### What to do
Scan the listing for the word "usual" and report every line that contains it.

### Supplied data
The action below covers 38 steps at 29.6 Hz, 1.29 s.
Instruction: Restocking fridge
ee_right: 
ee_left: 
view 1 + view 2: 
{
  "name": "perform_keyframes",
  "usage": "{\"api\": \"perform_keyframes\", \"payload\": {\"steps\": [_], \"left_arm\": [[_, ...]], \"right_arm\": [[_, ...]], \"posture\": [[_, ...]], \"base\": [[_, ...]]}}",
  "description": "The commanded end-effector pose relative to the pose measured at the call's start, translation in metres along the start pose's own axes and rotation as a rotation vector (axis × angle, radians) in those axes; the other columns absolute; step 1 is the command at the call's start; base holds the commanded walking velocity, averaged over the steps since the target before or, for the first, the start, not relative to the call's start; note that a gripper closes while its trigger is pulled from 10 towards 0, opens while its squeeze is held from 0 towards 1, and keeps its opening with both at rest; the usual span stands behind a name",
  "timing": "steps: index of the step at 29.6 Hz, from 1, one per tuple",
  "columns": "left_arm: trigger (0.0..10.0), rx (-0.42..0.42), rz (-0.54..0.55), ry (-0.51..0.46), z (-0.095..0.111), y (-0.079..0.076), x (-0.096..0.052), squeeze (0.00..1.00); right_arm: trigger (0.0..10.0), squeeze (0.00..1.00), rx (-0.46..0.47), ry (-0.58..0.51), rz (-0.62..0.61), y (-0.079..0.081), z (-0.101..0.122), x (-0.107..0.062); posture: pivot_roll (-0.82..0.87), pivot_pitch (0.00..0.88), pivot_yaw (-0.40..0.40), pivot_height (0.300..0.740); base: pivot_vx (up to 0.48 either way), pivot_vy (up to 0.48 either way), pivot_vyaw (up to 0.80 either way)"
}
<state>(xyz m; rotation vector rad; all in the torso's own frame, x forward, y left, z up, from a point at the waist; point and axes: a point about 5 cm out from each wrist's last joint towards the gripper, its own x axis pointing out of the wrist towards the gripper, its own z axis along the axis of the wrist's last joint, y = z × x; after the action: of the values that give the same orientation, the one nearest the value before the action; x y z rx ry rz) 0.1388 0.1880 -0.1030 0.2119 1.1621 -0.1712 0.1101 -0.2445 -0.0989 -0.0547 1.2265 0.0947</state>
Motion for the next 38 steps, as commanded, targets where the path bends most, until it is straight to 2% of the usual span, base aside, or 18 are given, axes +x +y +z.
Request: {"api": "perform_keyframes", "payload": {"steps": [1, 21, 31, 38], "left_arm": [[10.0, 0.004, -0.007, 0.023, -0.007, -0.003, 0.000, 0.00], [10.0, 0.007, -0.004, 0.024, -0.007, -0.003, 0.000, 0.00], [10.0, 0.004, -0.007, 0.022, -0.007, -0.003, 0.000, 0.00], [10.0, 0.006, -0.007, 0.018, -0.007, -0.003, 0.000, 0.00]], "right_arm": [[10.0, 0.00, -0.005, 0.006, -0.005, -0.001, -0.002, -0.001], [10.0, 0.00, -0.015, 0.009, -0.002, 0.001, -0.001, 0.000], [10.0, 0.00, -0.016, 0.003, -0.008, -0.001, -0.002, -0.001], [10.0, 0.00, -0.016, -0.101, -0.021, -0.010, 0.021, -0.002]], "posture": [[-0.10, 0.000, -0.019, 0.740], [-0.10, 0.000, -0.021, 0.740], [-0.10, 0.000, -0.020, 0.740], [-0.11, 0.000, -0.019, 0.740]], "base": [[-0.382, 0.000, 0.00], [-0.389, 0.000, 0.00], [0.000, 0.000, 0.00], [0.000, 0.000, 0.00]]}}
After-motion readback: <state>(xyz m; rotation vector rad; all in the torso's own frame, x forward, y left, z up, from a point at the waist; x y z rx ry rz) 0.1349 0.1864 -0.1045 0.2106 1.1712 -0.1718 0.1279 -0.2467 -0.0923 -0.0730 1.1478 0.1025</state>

### Response
  "description": "The commanded end-effector pose relative to the pose measured at the call's start, translation in metres along the start pose's own axes and rotation as a rotation vector (axis × angle, radians) in those axes; the other columns absolute; step 1 is the command at the call's start; base holds the commanded walking velocity, averaged over the steps since the target before or, for the first, the start, not relative to the call's start; note that a gripper closes while its trigger is pulled from 10 towards 0, opens while its squeeze is held from 0 towards 1, and keeps its opening with both at rest; the usual span stands behind a name",
Motion for the next 38 steps, as commanded, targets where the path bends most, until it is straight to 2% of the usual span, base aside, or 18 are given, axes +x +y +z.

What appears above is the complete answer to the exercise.